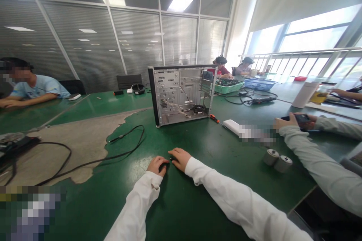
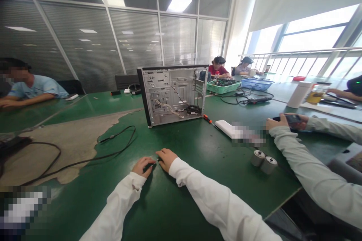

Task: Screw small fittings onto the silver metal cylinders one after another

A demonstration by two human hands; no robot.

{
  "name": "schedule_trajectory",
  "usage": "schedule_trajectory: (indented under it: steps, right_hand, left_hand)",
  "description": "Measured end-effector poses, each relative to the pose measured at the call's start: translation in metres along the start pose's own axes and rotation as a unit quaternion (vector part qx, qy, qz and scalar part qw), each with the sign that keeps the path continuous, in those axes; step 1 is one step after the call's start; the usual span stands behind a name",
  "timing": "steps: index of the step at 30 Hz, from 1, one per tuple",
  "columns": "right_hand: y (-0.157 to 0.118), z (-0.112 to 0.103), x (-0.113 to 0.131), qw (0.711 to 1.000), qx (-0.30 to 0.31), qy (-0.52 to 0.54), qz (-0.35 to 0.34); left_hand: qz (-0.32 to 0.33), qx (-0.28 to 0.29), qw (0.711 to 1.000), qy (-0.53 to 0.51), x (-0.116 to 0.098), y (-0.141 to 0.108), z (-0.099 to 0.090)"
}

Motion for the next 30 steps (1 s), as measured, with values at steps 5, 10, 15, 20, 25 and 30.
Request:
schedule_trajectory:
  steps: [5, 10, 15, 20, 25, 30]
  right_hand:
    - [0.023, 0.018, 0.007, 1.000, 0.003, 0.018, 0.018]
    - [0.000, 0.007, 0.000, 1.000, 0.000, 0.022, 0.010]
    - [-0.051, -0.022, -0.023, 0.999, -0.008, 0.042, -0.020]
    - [-0.118, -0.068, -0.082, 0.998, -0.032, 0.000, 0.061]
    - [-0.194, -0.134, -0.156, 0.960, -0.154, -0.157, 0.172]
    - [-0.248, -0.201, -0.191, 0.840, -0.336, -0.307, 0.293]
  left_hand:
    - [0.009, 0.006, 1.000, 0.004, 0.002, 0.000, 0.002]
    - [-0.002, 0.010, 1.000, 0.002, 0.001, 0.000, 0.002]
    - [-0.011, 0.001, 1.000, 0.001, -0.003, 0.001, -0.001]
    - [-0.007, -0.006, 1.000, 0.008, -0.003, 0.001, -0.002]
    - [0.001, -0.008, 1.000, 0.015, 0.000, 0.001, 0.000]
    - [0.014, -0.010, 1.000, 0.011, 0.000, 0.001, 0.001]
Point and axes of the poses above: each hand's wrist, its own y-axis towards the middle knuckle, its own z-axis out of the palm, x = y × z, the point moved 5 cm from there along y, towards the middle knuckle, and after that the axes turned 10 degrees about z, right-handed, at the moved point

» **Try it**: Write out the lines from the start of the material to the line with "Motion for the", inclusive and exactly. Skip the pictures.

» **The answer**:
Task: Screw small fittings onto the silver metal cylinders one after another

A demonstration by two human hands; no robot.

{
  "name": "schedule_trajectory",
  "usage": "schedule_trajectory: (indented under it: steps, right_hand, left_hand)",
  "description": "Measured end-effector poses, each relative to the pose measured at the call's start: translation in metres along the start pose's own axes and rotation as a unit quaternion (vector part qx, qy, qz and scalar part qw), each with the sign that keeps the path continuous, in those axes; step 1 is one step after the call's start; the usual span stands behind a name",
  "timing": "steps: index of the step at 30 Hz, from 1, one per tuple",
  "columns": "right_hand: y (-0.157 to 0.118), z (-0.112 to 0.103), x (-0.113 to 0.131), qw (0.711 to 1.000), qx (-0.30 to 0.31), qy (-0.52 to 0.54), qz (-0.35 to 0.34); left_hand: qz (-0.32 to 0.33), qx (-0.28 to 0.29), qw (0.711 to 1.000), qy (-0.53 to 0.51), x (-0.116 to 0.098), y (-0.141 to 0.108), z (-0.099 to 0.090)"
}

Motion for the next 30 steps (1 s), as measured, with values at steps 5, 10, 15, 20, 25 and 30.

Nothing else is needed to finish the exercise.